Conquanto o papel primordial que exerça em nossas vidas, não é prudente usá-lo com um fim em si mesmo ou para locupletação, que gere avidez, onzena, insensibilizando-nos. Ao invés do workaholic, o worklover.
Refletindo a sentença do Creador sobre o contexto atual por que vivemos, o homem não precisa suar tanto, lascar pedras sol a pino para angariar recursos de sobrevivência.
Hoje, a tecnologia facilita-lhe a tarefa. A máquina encarrega-se de muita coisa. Deste advento, perguntamos se há verdade absoluta no que Deus teria dito ou Ele atenuou o sofrimento humano com afazeres mais leves...
À medida que o homem evolui, o progresso realizado impõe reflexões e mudanças. Se por um lado precisa do trabalho como um meio, nem só de pão vive.

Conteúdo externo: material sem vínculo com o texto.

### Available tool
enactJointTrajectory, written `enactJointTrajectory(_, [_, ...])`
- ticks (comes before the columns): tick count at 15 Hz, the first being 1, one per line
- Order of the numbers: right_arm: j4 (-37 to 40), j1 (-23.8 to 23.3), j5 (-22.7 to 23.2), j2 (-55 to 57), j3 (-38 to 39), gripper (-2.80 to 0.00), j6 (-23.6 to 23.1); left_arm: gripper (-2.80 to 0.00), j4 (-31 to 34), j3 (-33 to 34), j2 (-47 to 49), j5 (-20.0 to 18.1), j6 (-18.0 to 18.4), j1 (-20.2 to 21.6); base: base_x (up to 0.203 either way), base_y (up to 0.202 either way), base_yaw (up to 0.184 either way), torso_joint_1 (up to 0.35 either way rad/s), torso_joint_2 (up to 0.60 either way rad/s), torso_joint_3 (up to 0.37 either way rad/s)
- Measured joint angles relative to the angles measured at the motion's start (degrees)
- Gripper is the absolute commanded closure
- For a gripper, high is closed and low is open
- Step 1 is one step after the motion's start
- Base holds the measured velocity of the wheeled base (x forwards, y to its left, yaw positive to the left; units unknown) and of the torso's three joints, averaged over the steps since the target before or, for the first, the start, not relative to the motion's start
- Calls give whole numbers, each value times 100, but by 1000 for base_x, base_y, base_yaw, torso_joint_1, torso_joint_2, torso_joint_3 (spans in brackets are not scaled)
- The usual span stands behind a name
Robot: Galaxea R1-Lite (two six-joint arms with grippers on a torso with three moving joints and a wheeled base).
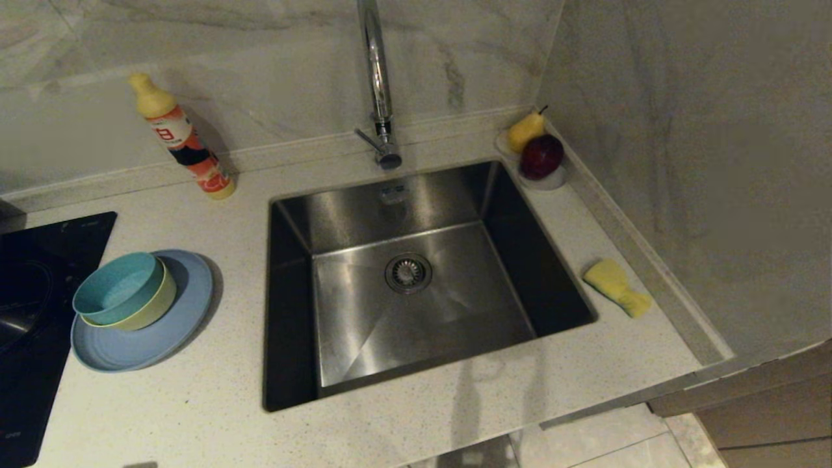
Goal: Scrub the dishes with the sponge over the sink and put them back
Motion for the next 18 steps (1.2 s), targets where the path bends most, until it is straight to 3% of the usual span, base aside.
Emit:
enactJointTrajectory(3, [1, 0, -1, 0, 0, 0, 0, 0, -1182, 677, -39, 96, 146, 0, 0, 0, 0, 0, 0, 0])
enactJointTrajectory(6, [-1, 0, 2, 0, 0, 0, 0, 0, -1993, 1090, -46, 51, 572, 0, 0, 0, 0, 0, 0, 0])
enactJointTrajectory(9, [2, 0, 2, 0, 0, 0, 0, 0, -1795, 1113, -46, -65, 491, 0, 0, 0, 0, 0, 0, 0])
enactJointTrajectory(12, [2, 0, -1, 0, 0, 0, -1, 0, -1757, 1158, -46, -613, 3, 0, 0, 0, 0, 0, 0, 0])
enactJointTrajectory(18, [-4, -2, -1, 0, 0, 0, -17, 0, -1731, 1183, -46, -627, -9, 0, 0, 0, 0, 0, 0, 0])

O trabalho material sendo realizado em menos horas, sobra-lhe tempo para dedicar-se a outras atividades...
Não deixa de ser um desafio a novíssima ordem mundial. Administrar o seu tempo com proveito moral e espiritual, sem buscar somente os mares caribenhos ou o tabuleiro a cartas ou dominó.

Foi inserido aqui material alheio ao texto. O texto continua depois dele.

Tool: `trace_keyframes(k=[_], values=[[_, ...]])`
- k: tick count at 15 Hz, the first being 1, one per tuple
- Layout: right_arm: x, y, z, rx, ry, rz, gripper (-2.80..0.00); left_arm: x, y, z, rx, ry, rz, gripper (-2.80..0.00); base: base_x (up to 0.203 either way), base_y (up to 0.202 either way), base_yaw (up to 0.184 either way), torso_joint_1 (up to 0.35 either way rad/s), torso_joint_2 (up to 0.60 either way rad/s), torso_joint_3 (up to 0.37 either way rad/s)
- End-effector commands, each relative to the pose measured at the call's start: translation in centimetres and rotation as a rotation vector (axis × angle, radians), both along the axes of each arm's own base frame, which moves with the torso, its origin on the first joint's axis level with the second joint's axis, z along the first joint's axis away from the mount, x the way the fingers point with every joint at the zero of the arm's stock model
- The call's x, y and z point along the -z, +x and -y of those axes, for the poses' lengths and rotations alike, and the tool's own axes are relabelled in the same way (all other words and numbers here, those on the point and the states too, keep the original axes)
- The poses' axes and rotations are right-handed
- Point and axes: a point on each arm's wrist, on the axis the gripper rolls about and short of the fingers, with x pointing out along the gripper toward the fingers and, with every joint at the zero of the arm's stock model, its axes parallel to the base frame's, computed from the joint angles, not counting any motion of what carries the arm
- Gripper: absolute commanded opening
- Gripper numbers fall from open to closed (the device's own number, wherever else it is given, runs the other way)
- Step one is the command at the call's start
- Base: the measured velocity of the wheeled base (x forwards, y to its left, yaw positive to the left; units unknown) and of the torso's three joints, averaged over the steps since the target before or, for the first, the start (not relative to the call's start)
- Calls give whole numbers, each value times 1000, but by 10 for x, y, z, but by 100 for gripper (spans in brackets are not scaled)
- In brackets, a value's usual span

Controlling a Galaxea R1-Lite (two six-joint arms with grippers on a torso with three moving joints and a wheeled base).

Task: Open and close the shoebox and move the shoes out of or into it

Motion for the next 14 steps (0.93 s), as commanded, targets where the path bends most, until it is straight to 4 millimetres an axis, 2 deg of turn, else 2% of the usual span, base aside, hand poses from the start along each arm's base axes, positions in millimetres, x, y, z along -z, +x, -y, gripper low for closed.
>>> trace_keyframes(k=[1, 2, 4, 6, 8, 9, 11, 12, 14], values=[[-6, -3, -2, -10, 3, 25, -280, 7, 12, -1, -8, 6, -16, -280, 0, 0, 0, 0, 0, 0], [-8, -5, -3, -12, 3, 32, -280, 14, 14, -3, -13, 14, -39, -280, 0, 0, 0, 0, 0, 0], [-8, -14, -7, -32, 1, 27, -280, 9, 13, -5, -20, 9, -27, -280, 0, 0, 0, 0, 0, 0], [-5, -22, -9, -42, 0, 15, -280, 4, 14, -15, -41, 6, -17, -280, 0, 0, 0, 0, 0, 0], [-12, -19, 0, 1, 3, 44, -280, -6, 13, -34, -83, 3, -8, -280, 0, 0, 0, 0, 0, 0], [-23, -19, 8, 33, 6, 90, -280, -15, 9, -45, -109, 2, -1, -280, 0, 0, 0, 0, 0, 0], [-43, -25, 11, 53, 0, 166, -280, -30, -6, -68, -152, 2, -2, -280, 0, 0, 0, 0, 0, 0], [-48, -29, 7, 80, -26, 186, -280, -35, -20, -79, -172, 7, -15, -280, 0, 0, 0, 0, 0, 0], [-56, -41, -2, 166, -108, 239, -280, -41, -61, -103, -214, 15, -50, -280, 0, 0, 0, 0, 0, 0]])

Convém abstrair, no entanto, o salário mínimo praticado no Brasil, que afronta a dignidade, porque menos horas trabalhadas possibilita misericordiosamente a procura de mais bico para complementar a renda. Por isso a referência é a de um plano ideal. Não se ignora, na prática, a exclusão de milhares de trabalhadores motivada pelas tecnologias modernas. Efeito colateral do progresso, o que nos remete à velha questão, sem saudosismo: vale a pena ser por ele, incentivando-o, quando não beneficie a todos, ainda que em proporções desiguais, segundo o mérito de cada um? Paradoxal que hoje as melhores condições de trabalho, eterna reivindicação do trabalhador, sejam deferidas, favorecendo mais o empregador, porquanto representam redução substancial de custos: é a lógica do lucro honesto, sem apelação. Portanto, a ferramenta não está sendo apenas renovada.
Segundo o sociólogo italiano, Domênico de Masi, consultor de grandes empresas: “pelo efeito da globalização e tecnologia que reduzem a necessidade de trabalho humano para produzir bens e serviços, disso resulta duas alternativas: redução da força de trabalho, para cada pai que trabalha 10h por dia, há um filho que não trabalha nada. A outra é o corte da jornada, de tal modo que o pai e o filho possam trabalhar 5 horas cada um”.
O espaço mental não explorado é ilimitado. Procede o saudoso Raul Seixas na sua constatação de uso de apenas 10% da sua cabeça animal, o homem, decepcionando-se (com ouro de tolo).
Eis que soa a hora oportuna para fomentar, com sabedoria, arte e plenitude, os anseios de novas conquistas.